_Work order:_
Every line below needs to be printed again exactly, without any of its pictures.

_Source data:_
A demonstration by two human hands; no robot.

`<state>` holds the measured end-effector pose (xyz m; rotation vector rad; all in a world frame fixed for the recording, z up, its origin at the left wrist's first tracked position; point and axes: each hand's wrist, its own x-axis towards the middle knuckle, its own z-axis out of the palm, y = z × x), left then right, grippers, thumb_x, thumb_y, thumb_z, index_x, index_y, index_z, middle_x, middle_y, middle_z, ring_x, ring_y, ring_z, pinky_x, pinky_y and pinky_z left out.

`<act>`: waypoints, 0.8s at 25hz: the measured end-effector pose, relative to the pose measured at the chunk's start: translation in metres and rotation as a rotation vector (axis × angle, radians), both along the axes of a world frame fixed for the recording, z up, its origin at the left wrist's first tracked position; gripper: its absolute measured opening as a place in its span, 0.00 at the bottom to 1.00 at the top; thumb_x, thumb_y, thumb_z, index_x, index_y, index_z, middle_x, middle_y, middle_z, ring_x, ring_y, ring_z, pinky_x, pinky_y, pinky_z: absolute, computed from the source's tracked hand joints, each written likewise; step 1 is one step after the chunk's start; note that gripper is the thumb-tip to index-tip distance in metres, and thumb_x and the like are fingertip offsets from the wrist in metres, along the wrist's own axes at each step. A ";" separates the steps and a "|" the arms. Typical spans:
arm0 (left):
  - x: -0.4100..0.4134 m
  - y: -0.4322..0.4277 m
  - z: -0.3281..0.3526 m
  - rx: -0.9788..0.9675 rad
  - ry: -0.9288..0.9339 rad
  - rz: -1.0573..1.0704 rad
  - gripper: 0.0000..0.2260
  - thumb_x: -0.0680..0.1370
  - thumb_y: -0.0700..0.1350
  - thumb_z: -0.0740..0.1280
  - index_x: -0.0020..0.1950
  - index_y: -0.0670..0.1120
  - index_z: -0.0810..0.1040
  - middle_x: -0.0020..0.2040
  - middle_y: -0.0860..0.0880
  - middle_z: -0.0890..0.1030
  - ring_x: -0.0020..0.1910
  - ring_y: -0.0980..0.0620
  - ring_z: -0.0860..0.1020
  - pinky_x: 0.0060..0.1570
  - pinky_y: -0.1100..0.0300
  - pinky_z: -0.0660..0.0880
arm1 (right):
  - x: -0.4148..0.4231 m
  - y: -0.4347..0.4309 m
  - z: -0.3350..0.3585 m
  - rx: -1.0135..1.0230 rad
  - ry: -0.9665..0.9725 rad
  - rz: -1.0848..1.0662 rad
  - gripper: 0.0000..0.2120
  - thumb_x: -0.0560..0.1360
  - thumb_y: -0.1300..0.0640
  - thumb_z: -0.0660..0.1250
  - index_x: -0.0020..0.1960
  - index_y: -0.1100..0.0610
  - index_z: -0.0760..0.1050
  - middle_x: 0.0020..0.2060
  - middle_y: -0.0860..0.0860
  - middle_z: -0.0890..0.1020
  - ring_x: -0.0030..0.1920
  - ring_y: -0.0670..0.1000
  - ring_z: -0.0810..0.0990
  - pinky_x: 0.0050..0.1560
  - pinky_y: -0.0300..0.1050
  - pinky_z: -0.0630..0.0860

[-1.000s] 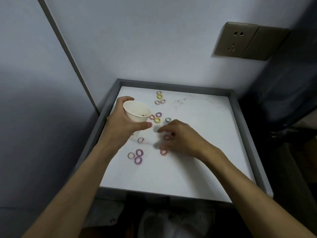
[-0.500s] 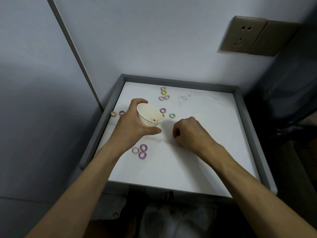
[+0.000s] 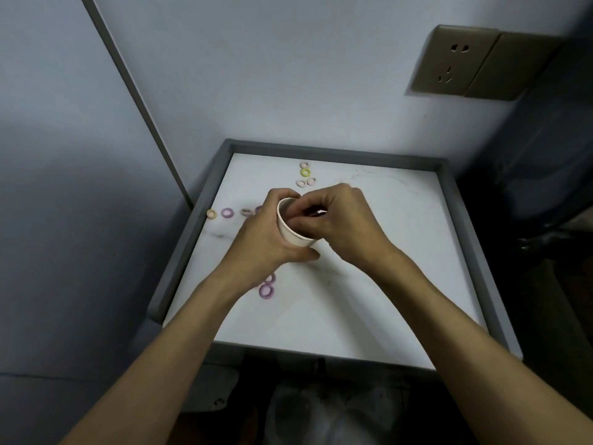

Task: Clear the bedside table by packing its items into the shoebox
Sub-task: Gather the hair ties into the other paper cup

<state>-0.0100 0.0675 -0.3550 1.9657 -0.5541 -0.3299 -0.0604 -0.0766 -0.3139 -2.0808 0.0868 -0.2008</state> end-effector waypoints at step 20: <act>0.040 0.083 -0.004 -0.095 -0.055 0.290 0.35 0.62 0.41 0.83 0.61 0.51 0.66 0.57 0.51 0.73 0.50 0.54 0.74 0.34 0.78 0.71 | 0.000 0.044 -0.069 -0.280 0.104 0.359 0.09 0.67 0.63 0.77 0.47 0.57 0.83 0.45 0.47 0.79 0.42 0.44 0.80 0.49 0.41 0.77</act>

_Solution to this problem:_
A demonstration by two human hands; no robot.

`<state>` holds the measured end-effector pose (xyz m; rotation vector rad; all in a world frame fixed for the recording, z up, its origin at the left wrist's first tracked position; point and axes: each hand's wrist, its own x-axis towards the middle knuckle, its own z-axis out of the palm, y = z × x), left then right, grippers, thumb_x, thumb_y, thumb_z, index_x, index_y, index_z, middle_x, middle_y, middle_z, ring_x, ring_y, ring_z, pinky_x, pinky_y and pinky_z left out.

`<act>`: waypoints, 0.8s at 25hz: the measured end-effector pose, relative to the pose measured at the chunk's start: translation in metres and rotation as a rotation vector (axis × angle, radians), both along the axes of a world frame fixed for the recording, z up, its origin at the left wrist's first tracked position; gripper: its absolute measured opening as a place in its span, 0.00 at the bottom to 1.00 at the top; thumb_x, thumb_y, thumb_z, index_x, index_y, index_z, middle_x, middle_y, middle_z, ring_x, ring_y, ring_z, pinky_x, pinky_y, pinky_z: absolute, computed from the source's tracked hand joints, each written likewise; step 1 is one step after the chunk's start; note that gripper is the thumb-tip to index-tip distance in metres, and thumb_x and the like are fingertip offsets from the wrist in metres, along the wrist's own axes at each step. A ";" separates the steps and a "|" the arms. Typical spans:
arm0 (left):
  - x: -0.4100..0.4134 m
  - y: -0.4322..0.4277 m
  - z: -0.3281..0.3526 m
  - rx: -0.9788..0.9675 rad
  - ry: -0.9288..0.9339 rad
  - rz: -1.0573..1.0704 rad
  - gripper: 0.0000..0.2260
  - thumb_x: -0.0680..0.1370
  - thumb_y: -0.0700..0.1350
  - thumb_z: -0.0740..0.1280
  - index_x: -0.0020..0.1950
  - index_y: -0.0670..0.1120
  - index_z: -0.0810..0.1040
  - middle_x: -0.0020..0.2040
  - middle_y: -0.0860..0.0880
  - middle_z: -0.0890..0.1030
  - ring_x: -0.0020..0.1910
  - ring_y: -0.0980..0.0620
  - ring_z: -0.0860..0.1020
  - pinky_x: 0.0060..0.1570
  - pinky_y: -0.1100..0.0300
  - pinky_z: -0.0660..0.0880
arm1 (right):
  - x: -0.4148..0.4231 m
  - y: -0.4347..0.4309 m
  - z: -0.3350..0.3585 m
  - rx: -1.0135..1.0230 rad
  - ry: -0.9665..0.9725 rad
  - rz: -1.0848..1.0662 rad
  - gripper: 0.0000..0.2120
  - thumb_x: -0.0560..0.1360
  - thumb_y: -0.1300..0.0640
  - thumb_z: -0.0660..0.1250
  - index_x: -0.0020..0.1960
  - index_y: -0.1100..0.0610
  - index_z: -0.0760..0.1050
  - middle_x: 0.0020..0.2060
  - middle_y: -0.0860..0.0860
  - middle_z: -0.0890..0.1020
  - ring_x: -0.0030..0.1920
  - ring_y: -0.0670..0.1000
  - ring_z: -0.0810..0.0990
  - pinky_x: 0.0050..0.1560
  - pinky_y: -0.0300..0.1050
  - pinky_z: -0.0630..0.0860

[-1.000s] 
[-0.500s] 
[+0.000s] 

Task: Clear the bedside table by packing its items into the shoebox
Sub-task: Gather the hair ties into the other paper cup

<state>-0.0100 0.0675 -0.3550 1.9657 -0.5541 -0.3299 -0.0604 -0.0766 -0.3139 -2.0808 0.0868 -0.2008</state> end-effector waypoints at step 20: <act>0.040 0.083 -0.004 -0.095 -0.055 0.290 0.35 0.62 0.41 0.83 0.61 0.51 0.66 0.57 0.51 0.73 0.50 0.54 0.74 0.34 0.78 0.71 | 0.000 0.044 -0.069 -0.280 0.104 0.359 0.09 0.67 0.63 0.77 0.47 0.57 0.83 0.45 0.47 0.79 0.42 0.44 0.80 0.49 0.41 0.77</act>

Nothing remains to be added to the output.